Although he didn’t understand much Spanish at the time, Sloven was blown away by what he heard, particularly by the title song, “Jefe de Jefes.” “I was struck when I heard that song on the radio–and then I bought the album–that it was so close to what I had heard earlier, which was compilations of stuff from the ’50s and ’60s,” he explains. “It shocked me that music that was so traditional was on a commercial radio station. And it wasn’t just that it was traditional; I liked the sound of it. The other thing that struck me about listening to the Mexican radio stations was that there is this diversity of sounds. It wasn’t like most other formats where most everything is the same style. You get banda, norteño, tropical, grupera.” Musica norteña es más buena!” Chay Vazquez interjects, having overheard Sloven’s comments while walking into HighTone’s office near Jack London Square. Having just gotten off his day job as a gardener at Lake Chabot Golf Course, Chay is accompanied by bandmates Ramón Vazquez (his uncle) and Ambrosio Durán. Ramón speaks in broken English, the other two in Spanish only, with Enrique Alvarez providing translation. “My story is like that of any other good artist,” Chay says.

“That’s a joke,” Alvarez explains.

“The way I learned how to play music was through Ramón’s father, who was also a musician since childhood,” Chay continues. “I always liked music since I was a small boy.” Born in the Mexican rural village of Colima, he took up the guitar at age fourteen, having traded a rooster to Ramón’s father for an old, beat-up instrument. Because he is self-taught, Chay insists that his guitar style is unique, though he admits to having listened to the dueto Bertín y Lalo. And while Chay’s vocal approach is similar to that of the hugely popular Chalino Sanchez, he is quick to point out that “I don’t sing bad words.”

Los Reales’ CD may not require a sticker warning buyers of profanity, but some of the songs’ subject matter is not recommended for children. “They call me a crocodile, not because I live in a swamp, but because I inhale three or four grams of cocaine a day,” Chay says, explaining the lyrics of one of his original corridos. “People can identify with it without actually taking any drugs,” he adds.

Alvarez compares such tunes to gangsta rap. “It plays on the macho part of the culture,” he says. “It plays on the feeling of, like, ‘I’m a badass.'”

Born in Mexico and raised in part in Calistoga, California, Alvarez is a junior at UC Berkeley, majoring in English. He came to work at HighTone three years ago as an intern and is now in charge of promotion and marketing for the company’s new HighTone Latino imprint, which is using a Mexican music distribution network as opposed to the distributors that handle HighTone’s other releases.

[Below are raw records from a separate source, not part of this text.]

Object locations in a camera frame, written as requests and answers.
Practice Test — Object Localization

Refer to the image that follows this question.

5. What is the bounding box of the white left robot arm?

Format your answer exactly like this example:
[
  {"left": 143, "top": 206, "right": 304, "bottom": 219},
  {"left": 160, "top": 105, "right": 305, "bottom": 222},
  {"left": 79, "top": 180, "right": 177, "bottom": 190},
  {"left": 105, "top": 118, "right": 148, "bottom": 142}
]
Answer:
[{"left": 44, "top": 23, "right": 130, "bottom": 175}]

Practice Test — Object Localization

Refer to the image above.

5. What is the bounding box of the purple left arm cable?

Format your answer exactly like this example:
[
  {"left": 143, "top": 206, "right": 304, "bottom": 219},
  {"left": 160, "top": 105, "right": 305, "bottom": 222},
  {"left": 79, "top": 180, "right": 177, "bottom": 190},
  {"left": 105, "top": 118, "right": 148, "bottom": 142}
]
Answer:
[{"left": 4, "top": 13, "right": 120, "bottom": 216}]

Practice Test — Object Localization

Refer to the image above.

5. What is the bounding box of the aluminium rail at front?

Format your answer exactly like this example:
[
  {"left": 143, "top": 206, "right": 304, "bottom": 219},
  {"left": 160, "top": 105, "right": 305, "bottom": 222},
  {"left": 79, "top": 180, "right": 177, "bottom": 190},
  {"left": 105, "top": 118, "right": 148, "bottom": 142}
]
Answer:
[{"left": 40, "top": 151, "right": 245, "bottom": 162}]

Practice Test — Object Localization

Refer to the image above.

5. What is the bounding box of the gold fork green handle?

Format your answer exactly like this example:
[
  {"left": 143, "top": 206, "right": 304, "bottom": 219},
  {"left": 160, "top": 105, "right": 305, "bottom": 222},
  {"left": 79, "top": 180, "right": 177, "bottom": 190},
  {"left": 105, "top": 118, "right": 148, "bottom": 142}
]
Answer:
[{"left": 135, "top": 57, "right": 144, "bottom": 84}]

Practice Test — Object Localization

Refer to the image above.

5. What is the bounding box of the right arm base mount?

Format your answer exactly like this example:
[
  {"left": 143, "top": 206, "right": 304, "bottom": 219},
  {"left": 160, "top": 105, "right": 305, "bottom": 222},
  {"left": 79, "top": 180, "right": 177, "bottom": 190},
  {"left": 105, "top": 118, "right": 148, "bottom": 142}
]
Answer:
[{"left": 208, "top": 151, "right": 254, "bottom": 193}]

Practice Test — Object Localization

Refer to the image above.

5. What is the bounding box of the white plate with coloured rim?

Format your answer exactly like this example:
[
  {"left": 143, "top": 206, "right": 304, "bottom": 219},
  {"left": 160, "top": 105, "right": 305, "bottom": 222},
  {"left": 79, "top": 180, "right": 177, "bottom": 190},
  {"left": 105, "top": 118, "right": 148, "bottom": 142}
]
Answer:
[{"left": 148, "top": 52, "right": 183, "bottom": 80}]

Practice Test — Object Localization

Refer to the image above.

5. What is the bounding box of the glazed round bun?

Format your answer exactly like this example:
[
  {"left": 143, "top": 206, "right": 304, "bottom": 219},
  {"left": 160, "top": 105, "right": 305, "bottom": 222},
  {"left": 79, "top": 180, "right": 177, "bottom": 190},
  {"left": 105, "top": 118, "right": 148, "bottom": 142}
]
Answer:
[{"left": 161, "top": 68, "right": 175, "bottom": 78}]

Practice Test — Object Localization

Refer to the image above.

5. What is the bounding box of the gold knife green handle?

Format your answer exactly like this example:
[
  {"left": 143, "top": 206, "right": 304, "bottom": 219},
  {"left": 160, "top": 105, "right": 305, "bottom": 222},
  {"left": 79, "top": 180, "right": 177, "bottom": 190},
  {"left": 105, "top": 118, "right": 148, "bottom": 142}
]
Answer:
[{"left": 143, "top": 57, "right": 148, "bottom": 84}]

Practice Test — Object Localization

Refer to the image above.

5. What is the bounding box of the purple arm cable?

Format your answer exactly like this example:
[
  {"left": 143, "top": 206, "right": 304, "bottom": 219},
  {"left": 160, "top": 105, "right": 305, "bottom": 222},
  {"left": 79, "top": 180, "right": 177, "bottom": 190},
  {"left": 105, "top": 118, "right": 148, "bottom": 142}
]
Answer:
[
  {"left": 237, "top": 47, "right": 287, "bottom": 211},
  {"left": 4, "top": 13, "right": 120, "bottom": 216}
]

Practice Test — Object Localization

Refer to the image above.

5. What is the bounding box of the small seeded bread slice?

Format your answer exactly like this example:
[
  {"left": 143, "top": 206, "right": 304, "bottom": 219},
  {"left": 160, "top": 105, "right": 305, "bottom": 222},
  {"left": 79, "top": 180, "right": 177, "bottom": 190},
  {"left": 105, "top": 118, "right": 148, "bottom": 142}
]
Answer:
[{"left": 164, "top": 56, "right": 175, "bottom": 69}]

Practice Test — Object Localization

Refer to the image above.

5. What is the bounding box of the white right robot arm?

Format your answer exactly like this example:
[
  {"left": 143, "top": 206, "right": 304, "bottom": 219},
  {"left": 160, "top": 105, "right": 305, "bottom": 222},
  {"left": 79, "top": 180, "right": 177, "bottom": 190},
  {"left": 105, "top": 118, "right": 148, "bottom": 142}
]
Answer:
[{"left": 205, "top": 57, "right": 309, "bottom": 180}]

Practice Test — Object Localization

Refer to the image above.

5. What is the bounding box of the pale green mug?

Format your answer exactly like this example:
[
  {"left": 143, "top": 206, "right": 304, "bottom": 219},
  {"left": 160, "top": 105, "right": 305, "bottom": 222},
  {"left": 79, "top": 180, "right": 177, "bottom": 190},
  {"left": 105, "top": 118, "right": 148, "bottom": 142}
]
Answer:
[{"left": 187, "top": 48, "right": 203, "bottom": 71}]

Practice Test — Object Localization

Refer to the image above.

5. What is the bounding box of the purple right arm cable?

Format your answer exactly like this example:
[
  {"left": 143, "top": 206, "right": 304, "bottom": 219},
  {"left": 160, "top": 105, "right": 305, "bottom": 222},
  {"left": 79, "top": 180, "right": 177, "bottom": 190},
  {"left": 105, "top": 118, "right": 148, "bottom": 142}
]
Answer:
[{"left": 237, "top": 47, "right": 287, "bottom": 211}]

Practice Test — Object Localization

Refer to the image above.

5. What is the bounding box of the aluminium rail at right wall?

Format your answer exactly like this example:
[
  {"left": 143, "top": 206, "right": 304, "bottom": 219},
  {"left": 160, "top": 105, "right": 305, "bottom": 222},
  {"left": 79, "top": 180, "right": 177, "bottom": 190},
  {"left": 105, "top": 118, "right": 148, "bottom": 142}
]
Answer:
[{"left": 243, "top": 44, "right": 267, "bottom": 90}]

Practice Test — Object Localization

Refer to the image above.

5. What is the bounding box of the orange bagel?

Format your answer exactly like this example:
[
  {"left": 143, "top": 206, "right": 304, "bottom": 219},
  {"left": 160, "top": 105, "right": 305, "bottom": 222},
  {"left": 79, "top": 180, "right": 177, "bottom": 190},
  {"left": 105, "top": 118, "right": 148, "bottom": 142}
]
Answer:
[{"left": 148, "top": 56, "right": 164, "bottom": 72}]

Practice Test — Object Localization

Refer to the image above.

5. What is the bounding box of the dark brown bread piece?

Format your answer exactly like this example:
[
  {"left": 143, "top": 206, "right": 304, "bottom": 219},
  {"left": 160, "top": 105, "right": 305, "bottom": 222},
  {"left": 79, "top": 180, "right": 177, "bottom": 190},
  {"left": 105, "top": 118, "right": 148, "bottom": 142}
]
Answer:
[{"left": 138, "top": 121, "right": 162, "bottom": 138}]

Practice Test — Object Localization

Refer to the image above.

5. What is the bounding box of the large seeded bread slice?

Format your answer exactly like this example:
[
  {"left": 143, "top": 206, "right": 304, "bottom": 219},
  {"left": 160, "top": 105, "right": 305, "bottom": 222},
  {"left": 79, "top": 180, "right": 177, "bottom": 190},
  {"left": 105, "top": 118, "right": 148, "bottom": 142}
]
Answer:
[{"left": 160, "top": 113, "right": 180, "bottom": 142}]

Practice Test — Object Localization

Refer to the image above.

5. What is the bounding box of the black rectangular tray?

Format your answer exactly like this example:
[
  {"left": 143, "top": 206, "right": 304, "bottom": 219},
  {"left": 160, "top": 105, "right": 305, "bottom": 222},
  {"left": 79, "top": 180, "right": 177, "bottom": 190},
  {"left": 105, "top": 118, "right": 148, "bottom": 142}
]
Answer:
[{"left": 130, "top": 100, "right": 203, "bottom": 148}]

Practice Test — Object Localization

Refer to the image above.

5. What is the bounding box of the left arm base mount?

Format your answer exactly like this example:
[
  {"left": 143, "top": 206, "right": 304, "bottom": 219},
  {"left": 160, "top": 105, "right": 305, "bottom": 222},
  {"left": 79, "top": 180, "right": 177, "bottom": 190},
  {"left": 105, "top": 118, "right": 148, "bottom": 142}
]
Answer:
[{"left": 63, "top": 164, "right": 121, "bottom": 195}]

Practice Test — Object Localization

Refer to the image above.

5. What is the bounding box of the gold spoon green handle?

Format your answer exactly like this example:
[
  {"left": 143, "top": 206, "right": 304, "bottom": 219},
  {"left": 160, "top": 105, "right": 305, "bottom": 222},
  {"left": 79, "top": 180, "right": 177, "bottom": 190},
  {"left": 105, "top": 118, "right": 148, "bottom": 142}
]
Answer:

Coproducers Sloven and Bromberg are identified on the CD booklet as “Hector Moreno” and “Beto Moreno,” respectively. “We thought it wouldn’t look too good to have too many gringos on the credits,” Sloven explains. There are precedents for such pseudonyms, however: Los Tigres del Norte’s original producer, an Anglo from San Jose named Art Walker, listed himself as “Arturo Caminante” on record labels, and Bromberg once appeared as “D. Amy” on songs he cowrote with Robert Cray.Alvarez discovered Los Reales del Rancho last year in East Oakland, at Fandango Latino on San Leandro Street near 98th Avenue. As he entered the club through a corridor, he couldn’t see the group, which was then a trio. “I thought it was the jukebox, ’cause it sounded clean and sharp,” he recalls. “It was like pow, full of energy. It sounded down-home without sounding too down-home. It sounded like traditional music, but it sounded like something a young, hip person would listen to. I looked onstage and saw these three guys jamming up there.” Sloven later saw Los Reales for the first time at an outdoor event in Antioch. “I was highly impressed that it was a really cool traditional sound and they were doing contemporary material,” he says. He suggested, however, that they add drums and a second vocalist to the original lineup of guitar, bajo sexto, and bass. “If they play at a dance, say in Stockton, with a banda or another big norteño group, it’s just not gonna hold up,” he explains. “For that reason, we convinced them to add a drummer and of the need for harmony vocals to give it more dynamics.”